Introduction
Understanding natural language has been a crucial skill for as long as we have been communicating. When performed in human interactions, we not only are listening and interpreting the words that are spoken but we are analyzing and drawing conclusions or suppositions from the tone, volume, and body language used when making this communication.
What happens when we have language communicated in a written form however. There are no tones, timings, or body language to analyse based upon the person directly. This led to many forms of written communication to imply an intent or tone i.e. formal, humourous, accusatory. However, with the explosion in mediums for written communication through websites such as blogs, apps for social media and the worldwide way we can now communicate, how can we interpret natural written text? Furthermore, with the mass volume and sources of this written text, we simply can't cope with the time required to do this manually.

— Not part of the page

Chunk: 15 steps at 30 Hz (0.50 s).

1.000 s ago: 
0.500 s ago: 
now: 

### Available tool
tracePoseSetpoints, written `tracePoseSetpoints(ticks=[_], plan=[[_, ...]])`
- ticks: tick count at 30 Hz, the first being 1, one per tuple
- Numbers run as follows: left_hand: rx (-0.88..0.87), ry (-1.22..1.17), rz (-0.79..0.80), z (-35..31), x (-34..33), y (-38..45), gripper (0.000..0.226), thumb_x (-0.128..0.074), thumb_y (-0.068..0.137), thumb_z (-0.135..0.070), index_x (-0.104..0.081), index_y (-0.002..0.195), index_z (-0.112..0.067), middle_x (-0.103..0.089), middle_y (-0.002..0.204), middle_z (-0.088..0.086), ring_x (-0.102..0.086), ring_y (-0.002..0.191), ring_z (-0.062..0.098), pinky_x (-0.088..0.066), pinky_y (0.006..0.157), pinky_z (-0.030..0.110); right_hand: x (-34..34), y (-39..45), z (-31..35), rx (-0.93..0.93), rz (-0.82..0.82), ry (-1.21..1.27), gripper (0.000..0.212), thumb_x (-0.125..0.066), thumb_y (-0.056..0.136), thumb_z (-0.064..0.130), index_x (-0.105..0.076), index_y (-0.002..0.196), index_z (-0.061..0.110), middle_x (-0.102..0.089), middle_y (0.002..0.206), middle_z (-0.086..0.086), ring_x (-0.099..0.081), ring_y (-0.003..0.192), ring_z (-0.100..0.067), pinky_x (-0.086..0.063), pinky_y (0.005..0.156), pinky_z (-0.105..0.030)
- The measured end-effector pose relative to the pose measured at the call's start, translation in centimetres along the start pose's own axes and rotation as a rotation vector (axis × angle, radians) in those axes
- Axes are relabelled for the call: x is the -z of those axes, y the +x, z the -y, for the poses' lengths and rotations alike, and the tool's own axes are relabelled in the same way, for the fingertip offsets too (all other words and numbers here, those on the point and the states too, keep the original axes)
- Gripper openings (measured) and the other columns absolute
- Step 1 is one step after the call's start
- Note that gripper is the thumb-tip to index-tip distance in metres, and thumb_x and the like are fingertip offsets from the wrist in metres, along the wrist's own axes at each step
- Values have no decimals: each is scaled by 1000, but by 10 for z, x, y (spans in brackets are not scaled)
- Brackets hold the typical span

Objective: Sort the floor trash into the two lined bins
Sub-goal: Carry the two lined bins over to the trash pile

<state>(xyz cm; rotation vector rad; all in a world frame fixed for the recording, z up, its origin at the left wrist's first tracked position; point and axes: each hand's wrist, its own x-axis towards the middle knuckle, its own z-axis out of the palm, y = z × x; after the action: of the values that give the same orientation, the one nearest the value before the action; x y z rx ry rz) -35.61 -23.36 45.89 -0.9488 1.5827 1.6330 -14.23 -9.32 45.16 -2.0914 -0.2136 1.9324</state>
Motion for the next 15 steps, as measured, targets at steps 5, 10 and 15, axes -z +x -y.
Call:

This is where data science again comes into play. Machine learning and artificial intelligence models can be trained and constantly be learning from text. They can provide various services through these data science models such as:
- Analysing the sentiment of any text i.e. how positive, negative the intent of the text is
- Analyse the text for keywords and phrases used
- Analyse for references to known entities i.e. products, names, places etc.
- Instantly translating between languages
These can play a major role in analysing text data for companies such as assessing sentiment from customer interactions or social media interactions such as twitter posts, analysing keywords and sentiment in customer emails, or publications in the media on any topic. It can provide services to remove language barriers for users so text is available in any language instantly, or drive content to users based upon their likes and interests.
Watch my Dr.Spotfire video on this topic on YouTube
Using Spotfire® with Sentiment Analysis and Beyond
Previously I have written about using Spotfire® to produce interactive and highly visual tools for image recognition. This utilised Amazon Web Services (AWS) machine learning called Rekognize. In this blog I want to continue on this theme but expand its usage to perform natural language processing, and text analytics as described above. This time I wanted to compare and contrast the experience of using Microsoft's Azure services to that of Amazon's.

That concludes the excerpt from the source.